A crew’s cabin with two berths and a head is abaft the machinery space and accessible from the afterdeck. The crew’s cabin is an option, and many Americans likely will use the space for stowage. It is also the sensible spot for serious cruisers to incorporate additional freezer space.


Those not familiar with Fairline’s products will be impressed with the 62’s interior detail. The lacquer-finished American cherry is accented with eucalyptus burl and is flawlessly executed and complemented by high-end hardware and soft goods. The 62’s exterior and interior layouts are also unique, which is a compliment to her design team. Some designers cannot extricate themselves from “Euro-style,” but this is not the case at Fairline.

Following my sea trial, I discussed Fairline’s approach to design with Adam Greenwood, the company’s technical manager. I was impressed with several aspects of the design and construction process.

First, designers are grouped in product-specific teams. On the 62, for example, a team of designers is responsible for any updates during production, and for the development of future models in the Squadron line. Fairline’s craftsmen use the same approach during construction.


“We feel that our team method of design and construction instills pride in our craftsmen and creates a more consistent product,” Greenwood said. He’s right, based on the Fairline products I’ve inspected.

The 62’s hull and superstructure are built in female tooling. Gelcoat is brushed by hand, and the laminate is a combination of handlaid chopped strand mat, stitched unidirectional and woven roving reinforcements. A network of fiberglass stringers and web frames support the bottom, together with marine plywood structural bulkheads that are fiberglassed in place.

The hull sides and bottom are solid fiberglass, and the superstructure and decks are cored with closed cell foam that is hand-applied to the laminate. The hull-deck joint is bonded and mechanically fastened. In all, a relatively conservative approach to design.

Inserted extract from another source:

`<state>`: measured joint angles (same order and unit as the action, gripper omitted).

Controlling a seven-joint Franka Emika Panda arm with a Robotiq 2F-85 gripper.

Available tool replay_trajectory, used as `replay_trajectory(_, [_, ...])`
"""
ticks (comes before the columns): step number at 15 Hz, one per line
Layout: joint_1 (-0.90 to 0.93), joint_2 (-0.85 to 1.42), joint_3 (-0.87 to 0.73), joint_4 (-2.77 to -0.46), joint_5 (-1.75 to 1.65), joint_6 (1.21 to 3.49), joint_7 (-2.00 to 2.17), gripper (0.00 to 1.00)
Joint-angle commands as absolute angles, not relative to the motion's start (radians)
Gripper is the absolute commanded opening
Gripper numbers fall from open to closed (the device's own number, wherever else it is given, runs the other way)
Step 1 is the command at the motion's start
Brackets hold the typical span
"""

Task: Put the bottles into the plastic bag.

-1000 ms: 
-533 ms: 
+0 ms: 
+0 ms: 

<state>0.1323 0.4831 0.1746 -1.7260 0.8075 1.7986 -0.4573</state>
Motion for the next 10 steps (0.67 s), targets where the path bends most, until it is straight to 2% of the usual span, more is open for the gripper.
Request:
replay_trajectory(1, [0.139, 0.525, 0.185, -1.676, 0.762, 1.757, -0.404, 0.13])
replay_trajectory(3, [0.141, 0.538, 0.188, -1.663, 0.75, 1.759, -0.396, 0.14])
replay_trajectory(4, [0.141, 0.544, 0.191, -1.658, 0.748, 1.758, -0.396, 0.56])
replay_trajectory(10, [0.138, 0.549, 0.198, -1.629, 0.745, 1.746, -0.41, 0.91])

A hatch in the afterdeck sole leads to the machinery space. Access is reasonable, but the saloon sole is removable, should the need arise. Fairline follows a detailed checklist during design and production to ensure proper access for service.

Fuel is carried in two 495.5-gallon aluminum tanks, and a distribution manifold allows each engine to draw from and return to either tank. Water is carried in two 132.5-gallon fiberglass tanks. Fairline boats shipped to the United States are equipped with 220/110/60 Hz-volt AC and 24-volt DC electrical systems, and bonding systems are installed as per American Boat & Yacht Council standards.

The 62 is priced at $1,692,000 with a pair of 800 hp Caterpillar 3406 diesels. The cost includes virtually everything from electronics to salad forks, but the Achilles’ heel of foreign builders pursuing the American market has always been service after the sale. Fairline has 35 dealers around the world and seems committed to raising the bar. The beautifully detailed owner’s manuals, for example, are the finest I have seen in the marine industry. Marina One, the South Florida dealer whose boat I tested, was intimately familiar with the product and has a world-class facility to support it.

Yes, the British have arrived. This time, it seems they’re here to stay.